>>>
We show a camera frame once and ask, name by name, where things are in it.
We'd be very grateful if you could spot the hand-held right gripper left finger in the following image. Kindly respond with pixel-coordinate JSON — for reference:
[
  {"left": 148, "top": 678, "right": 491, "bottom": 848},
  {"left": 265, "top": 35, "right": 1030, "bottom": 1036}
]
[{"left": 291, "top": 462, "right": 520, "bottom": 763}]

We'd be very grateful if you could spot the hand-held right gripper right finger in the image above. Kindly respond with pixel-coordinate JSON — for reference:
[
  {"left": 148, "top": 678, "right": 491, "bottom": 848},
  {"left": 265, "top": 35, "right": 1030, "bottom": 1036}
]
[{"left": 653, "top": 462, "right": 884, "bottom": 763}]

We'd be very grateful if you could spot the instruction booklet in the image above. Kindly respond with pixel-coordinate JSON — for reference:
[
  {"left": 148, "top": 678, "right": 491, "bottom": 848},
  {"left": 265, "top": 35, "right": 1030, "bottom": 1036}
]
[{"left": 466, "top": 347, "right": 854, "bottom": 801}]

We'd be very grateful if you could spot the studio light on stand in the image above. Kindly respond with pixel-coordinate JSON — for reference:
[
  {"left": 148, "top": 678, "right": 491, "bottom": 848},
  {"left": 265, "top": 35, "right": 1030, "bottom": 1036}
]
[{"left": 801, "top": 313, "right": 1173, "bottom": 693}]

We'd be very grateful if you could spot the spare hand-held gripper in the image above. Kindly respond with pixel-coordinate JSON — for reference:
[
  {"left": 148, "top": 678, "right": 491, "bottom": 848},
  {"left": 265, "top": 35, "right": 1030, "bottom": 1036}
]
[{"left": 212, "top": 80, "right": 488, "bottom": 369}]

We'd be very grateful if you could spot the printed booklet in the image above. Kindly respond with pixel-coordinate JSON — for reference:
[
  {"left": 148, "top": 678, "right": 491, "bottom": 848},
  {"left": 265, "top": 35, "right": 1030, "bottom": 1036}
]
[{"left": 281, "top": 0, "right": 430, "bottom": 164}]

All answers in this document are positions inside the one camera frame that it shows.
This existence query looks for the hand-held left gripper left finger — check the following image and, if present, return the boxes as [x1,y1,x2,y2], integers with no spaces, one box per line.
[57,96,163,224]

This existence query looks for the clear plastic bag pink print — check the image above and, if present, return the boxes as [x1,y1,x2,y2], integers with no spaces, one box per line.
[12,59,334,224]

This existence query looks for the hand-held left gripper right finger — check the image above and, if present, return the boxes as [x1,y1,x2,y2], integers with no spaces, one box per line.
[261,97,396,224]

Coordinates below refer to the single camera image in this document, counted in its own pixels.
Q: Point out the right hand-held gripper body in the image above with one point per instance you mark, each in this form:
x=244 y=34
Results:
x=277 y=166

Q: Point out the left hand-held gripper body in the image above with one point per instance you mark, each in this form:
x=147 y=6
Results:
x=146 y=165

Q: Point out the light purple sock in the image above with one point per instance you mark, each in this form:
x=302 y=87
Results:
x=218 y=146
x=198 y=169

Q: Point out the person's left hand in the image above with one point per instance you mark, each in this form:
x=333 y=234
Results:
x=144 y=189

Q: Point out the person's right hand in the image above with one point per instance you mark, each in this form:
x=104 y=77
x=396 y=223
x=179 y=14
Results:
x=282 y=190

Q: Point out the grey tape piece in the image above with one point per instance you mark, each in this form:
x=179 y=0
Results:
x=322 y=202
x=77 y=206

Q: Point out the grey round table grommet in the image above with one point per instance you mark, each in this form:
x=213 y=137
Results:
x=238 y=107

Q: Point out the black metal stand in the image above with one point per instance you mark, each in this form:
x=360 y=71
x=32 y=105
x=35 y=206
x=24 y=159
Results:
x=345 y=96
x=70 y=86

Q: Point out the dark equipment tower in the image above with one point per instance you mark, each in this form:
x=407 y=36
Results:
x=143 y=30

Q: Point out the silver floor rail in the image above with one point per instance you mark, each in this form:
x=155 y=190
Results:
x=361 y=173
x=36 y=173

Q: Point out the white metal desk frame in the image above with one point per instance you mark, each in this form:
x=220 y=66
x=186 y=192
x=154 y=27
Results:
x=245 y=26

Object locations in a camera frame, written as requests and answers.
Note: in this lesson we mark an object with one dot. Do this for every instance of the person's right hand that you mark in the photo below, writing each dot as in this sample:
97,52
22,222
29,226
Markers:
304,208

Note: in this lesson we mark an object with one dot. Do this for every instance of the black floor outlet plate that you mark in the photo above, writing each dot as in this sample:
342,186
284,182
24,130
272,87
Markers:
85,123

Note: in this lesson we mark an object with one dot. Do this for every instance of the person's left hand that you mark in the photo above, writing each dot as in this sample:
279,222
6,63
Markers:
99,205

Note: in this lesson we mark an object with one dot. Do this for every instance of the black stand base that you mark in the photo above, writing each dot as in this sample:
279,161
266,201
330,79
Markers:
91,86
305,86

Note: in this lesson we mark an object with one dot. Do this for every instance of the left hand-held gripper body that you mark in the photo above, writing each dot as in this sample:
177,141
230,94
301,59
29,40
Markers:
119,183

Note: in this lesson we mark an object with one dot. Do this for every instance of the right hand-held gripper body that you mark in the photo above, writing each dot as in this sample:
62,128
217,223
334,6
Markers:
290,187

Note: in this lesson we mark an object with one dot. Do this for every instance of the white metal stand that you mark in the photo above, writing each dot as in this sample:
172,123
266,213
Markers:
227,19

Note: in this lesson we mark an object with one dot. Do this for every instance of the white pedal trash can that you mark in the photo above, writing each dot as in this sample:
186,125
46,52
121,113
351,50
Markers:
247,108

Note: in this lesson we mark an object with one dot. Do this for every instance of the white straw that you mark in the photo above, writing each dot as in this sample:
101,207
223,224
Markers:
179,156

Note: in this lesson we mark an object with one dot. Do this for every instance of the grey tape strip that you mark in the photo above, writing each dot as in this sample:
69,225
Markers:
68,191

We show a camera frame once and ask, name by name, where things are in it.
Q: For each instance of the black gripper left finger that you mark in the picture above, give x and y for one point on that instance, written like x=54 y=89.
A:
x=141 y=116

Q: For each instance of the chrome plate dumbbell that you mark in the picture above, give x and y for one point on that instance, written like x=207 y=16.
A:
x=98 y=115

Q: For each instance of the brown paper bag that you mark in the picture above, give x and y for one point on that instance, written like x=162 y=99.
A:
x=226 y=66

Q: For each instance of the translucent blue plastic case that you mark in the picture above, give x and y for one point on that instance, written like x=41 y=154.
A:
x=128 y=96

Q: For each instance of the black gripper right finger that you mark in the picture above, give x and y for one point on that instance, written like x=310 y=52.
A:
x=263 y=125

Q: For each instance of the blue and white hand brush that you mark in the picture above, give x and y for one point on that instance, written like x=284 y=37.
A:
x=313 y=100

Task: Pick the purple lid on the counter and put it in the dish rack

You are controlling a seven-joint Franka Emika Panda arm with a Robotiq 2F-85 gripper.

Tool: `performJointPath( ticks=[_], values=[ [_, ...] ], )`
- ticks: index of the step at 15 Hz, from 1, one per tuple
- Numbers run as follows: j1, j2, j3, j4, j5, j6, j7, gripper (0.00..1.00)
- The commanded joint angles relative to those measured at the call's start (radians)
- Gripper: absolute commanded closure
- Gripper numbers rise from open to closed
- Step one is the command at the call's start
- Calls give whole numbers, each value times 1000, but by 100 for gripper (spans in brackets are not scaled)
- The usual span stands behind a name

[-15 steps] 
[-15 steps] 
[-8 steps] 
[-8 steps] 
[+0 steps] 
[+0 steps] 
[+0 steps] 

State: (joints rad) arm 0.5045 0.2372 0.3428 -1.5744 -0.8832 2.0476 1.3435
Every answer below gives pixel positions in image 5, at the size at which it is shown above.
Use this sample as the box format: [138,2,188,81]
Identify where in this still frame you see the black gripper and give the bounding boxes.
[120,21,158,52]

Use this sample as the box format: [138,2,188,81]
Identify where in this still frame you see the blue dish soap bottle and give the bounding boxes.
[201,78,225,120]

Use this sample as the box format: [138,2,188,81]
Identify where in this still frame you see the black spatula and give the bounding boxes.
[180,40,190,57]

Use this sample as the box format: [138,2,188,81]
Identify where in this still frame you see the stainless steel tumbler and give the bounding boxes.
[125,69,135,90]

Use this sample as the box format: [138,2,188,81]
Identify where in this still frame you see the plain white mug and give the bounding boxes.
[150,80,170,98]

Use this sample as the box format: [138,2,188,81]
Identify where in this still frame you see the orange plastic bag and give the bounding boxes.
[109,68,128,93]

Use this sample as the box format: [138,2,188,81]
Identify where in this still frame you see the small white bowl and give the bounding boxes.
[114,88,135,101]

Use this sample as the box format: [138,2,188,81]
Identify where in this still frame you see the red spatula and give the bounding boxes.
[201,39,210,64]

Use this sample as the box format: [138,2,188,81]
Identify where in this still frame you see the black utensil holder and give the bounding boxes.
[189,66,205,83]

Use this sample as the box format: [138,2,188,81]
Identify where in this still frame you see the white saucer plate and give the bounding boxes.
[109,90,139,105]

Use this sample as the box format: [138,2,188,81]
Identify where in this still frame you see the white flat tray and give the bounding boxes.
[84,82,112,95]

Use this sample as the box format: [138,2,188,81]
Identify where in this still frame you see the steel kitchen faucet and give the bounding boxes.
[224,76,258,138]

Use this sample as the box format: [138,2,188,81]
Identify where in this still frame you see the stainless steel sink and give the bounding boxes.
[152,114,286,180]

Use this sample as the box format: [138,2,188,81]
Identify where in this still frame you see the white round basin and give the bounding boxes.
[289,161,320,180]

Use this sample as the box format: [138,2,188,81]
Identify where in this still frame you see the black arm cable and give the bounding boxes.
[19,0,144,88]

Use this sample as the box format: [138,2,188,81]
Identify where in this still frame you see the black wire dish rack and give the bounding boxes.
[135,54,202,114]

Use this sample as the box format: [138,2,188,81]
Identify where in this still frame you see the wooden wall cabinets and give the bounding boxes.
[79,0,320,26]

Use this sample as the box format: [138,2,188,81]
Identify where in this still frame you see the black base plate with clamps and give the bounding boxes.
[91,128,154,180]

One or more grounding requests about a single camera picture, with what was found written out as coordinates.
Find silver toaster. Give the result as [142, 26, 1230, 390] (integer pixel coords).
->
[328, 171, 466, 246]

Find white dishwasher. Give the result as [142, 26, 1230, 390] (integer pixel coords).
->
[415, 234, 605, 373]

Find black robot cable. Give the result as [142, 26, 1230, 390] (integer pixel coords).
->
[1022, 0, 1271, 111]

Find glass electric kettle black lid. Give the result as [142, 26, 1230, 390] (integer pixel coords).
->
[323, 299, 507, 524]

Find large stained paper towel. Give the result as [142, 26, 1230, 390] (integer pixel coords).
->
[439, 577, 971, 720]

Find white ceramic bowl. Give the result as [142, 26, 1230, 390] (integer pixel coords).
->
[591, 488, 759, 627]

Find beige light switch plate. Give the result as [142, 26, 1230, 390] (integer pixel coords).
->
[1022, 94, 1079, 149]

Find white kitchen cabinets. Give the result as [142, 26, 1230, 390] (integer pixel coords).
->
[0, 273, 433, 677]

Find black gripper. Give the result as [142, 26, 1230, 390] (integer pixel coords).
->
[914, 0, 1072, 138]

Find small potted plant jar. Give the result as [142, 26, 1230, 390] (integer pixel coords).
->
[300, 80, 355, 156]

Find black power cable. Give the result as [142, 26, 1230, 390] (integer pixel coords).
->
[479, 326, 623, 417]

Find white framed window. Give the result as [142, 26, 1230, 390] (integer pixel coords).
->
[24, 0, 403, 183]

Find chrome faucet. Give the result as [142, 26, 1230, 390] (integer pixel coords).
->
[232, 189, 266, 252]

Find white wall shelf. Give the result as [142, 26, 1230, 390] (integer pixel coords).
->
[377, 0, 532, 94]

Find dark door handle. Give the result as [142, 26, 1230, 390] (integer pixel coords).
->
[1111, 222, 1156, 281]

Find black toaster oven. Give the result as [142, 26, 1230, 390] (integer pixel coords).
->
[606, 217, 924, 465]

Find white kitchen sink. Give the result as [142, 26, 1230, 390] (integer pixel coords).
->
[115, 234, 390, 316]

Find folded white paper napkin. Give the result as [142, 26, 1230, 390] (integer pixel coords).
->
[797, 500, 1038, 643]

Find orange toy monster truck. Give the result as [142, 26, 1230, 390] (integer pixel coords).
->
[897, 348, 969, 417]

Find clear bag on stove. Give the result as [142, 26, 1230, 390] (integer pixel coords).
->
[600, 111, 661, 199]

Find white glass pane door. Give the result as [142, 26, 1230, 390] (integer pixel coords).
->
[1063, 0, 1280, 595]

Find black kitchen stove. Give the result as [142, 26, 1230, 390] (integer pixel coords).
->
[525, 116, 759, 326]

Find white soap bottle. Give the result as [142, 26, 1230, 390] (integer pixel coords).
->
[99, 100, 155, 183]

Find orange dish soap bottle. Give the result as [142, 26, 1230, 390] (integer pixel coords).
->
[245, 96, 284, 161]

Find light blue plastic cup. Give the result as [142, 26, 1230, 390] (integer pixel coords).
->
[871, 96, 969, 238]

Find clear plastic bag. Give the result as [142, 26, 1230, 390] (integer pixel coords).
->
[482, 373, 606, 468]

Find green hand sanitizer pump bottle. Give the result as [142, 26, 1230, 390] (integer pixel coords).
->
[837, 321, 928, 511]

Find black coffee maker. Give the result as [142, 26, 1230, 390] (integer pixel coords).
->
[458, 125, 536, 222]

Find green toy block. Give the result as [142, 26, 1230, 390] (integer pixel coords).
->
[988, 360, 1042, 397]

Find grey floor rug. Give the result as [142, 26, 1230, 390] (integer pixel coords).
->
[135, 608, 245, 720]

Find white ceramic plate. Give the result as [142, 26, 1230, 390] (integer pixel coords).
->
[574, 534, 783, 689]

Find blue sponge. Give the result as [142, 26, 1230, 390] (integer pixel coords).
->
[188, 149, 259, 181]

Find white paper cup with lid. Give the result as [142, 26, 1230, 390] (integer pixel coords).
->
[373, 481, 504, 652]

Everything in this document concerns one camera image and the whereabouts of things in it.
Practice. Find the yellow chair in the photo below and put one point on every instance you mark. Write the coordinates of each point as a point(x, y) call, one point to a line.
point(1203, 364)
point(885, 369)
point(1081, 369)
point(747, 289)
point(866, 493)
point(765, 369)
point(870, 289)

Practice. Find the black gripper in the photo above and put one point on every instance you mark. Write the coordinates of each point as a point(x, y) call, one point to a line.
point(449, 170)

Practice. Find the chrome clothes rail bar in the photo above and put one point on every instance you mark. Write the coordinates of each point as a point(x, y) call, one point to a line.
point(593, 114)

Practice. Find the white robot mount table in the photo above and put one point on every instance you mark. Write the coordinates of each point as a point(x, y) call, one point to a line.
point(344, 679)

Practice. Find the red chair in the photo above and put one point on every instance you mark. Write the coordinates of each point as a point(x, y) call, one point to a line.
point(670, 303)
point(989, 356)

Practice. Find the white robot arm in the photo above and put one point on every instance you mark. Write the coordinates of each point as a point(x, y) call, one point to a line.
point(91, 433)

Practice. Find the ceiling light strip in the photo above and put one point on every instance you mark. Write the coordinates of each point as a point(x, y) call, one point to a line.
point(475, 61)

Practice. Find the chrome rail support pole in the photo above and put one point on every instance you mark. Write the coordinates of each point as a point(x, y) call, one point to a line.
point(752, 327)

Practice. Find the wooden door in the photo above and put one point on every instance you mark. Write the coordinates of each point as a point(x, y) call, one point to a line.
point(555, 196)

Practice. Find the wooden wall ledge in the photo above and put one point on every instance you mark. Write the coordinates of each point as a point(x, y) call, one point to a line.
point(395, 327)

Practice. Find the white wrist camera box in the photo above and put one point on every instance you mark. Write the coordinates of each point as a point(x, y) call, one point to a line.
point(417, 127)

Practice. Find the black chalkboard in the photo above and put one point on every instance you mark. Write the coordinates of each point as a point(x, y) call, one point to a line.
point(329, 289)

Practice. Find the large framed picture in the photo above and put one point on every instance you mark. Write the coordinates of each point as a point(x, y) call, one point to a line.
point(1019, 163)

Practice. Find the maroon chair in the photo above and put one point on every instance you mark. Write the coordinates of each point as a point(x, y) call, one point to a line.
<<<
▶ EXERCISE PROMPT
Please return all lines from the records that hold the word "Kindly".

▶ RESPONSE
We'd be very grateful if you could spot the hand-held right gripper left finger in the following image. Kindly respond with pixel-coordinate JSON — for reference:
We'd be very grateful if you could spot the hand-held right gripper right finger in the image above. Kindly respond with pixel-coordinate JSON — for reference:
We'd be very grateful if you could spot the instruction booklet in the image above. Kindly respond with pixel-coordinate JSON — for reference:
We'd be very grateful if you could spot the studio light on stand in the image above. Kindly respond with pixel-coordinate JSON — for reference:
We'd be very grateful if you could spot the spare hand-held gripper in the image above. Kindly respond with pixel-coordinate JSON — for reference:
We'd be very grateful if you could spot the printed booklet in the image above. Kindly respond with pixel-coordinate JSON — for reference:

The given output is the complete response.